Es la conversación más repetida de cualquier reunión de pauta. El costo por lead subió, alguien lo señala en la pantalla y la sala asume que algo se rompió. A veces sí. Muchas veces lo que subió es la calidad de lo que estás comprando, y bajar ese número otra vez sería el error.
lo primero: un lead no es una unidad
Dos campañas pueden reportar el mismo costo por lead y estar comprando cosas distintas. Una trae a alguien que escribió «info» y desapareció; la otra a alguien que preguntó por disponibilidad para el jueves. En el reporte pesan igual.

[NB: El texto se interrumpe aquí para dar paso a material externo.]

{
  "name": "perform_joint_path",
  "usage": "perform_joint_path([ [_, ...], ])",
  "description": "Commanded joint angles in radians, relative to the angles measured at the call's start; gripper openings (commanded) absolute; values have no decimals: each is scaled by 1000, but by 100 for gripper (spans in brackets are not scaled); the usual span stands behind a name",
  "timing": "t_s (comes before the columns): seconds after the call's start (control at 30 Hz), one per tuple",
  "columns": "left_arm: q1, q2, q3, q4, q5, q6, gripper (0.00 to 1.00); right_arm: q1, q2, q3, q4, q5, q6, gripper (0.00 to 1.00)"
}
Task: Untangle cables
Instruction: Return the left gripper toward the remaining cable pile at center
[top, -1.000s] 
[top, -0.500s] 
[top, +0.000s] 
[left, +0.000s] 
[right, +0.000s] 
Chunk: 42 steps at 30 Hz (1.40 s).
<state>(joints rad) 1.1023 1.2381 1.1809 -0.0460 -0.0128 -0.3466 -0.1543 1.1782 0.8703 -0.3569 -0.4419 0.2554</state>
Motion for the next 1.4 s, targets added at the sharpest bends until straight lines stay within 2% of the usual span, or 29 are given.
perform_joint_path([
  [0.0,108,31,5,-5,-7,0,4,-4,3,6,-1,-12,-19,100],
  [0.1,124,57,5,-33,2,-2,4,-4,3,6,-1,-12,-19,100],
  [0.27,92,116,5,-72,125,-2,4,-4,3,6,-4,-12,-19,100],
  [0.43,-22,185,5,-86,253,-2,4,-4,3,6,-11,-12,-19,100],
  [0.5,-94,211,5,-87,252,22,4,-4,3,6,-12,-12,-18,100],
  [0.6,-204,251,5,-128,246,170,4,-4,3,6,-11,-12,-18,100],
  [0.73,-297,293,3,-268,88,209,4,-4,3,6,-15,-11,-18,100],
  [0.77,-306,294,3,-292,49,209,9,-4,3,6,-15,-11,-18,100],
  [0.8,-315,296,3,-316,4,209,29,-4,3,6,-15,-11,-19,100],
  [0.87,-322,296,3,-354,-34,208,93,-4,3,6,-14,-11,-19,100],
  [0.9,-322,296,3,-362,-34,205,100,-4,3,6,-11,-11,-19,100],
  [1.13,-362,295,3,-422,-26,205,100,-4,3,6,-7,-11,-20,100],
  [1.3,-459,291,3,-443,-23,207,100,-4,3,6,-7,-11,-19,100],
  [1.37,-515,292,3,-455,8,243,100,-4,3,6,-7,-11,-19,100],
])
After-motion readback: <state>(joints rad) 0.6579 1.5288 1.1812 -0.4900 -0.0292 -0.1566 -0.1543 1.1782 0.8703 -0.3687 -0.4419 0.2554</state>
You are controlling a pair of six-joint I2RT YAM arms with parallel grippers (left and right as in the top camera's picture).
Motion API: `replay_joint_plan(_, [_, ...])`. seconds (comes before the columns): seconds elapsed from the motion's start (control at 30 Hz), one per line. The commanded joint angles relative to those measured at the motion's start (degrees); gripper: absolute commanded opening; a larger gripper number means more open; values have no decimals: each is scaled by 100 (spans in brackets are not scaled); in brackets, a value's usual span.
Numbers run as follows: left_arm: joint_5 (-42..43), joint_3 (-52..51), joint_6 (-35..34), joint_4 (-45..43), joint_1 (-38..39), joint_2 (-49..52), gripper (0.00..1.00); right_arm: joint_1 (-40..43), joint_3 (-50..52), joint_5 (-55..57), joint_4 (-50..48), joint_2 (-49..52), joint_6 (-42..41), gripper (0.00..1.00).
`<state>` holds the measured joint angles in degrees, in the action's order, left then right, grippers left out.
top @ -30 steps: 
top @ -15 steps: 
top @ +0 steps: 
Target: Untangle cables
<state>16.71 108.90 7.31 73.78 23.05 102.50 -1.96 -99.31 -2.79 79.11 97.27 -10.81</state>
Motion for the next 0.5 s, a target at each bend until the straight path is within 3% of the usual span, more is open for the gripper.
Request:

Por eso la primera pregunta ante un costo que sube nunca es «¿cómo lo bajamos?», sino «¿qué estamos comprando ahora que no comprábamos antes?».
las cinco palancas
1 · el público
Abrir el público casi siempre abarata y casi siempre empeora. Es la palanca más tentadora porque el efecto en el reporte es inmediato: más gente disponible, menos competencia por cada impresión, costo más bajo. Y una proporción mayor de personas que nunca iban a comprar.
2 · la geografía
Aquí está la sorpresa que más veces hemos comprobado: cerrar el mapa no encarece, abarata. La intuición dice lo contrario —menos gente, más caro—, pero un negocio con un radio real de atención gasta buena parte del presupuesto hablándole a personas que jamás van a ir. Ajustar el radio al radio verdadero suele bajar el costo y subir la calidad a la vez. Es de las pocas palancas que mejoran las dos cosas.
3 · el creativo
Un conjunto que depende de un solo anuncio vivo se agota. La frecuencia sube, el rendimiento cae y el diagnóstico se confunde con un problema de público o de presupuesto. Con el mismo dinero, un conjunto con varios creativos vivos casi siempre rinde más que dos conjuntos con uno cada uno.
4 · el presupuesto
Subirlo de golpe reinicia el aprendizaje. Bajarlo demasiado deja al sistema sin datos para optimizar. Los movimientos grandes cuestan una ventana entera de aprendizaje, así que conviene que sean pocos y decididos.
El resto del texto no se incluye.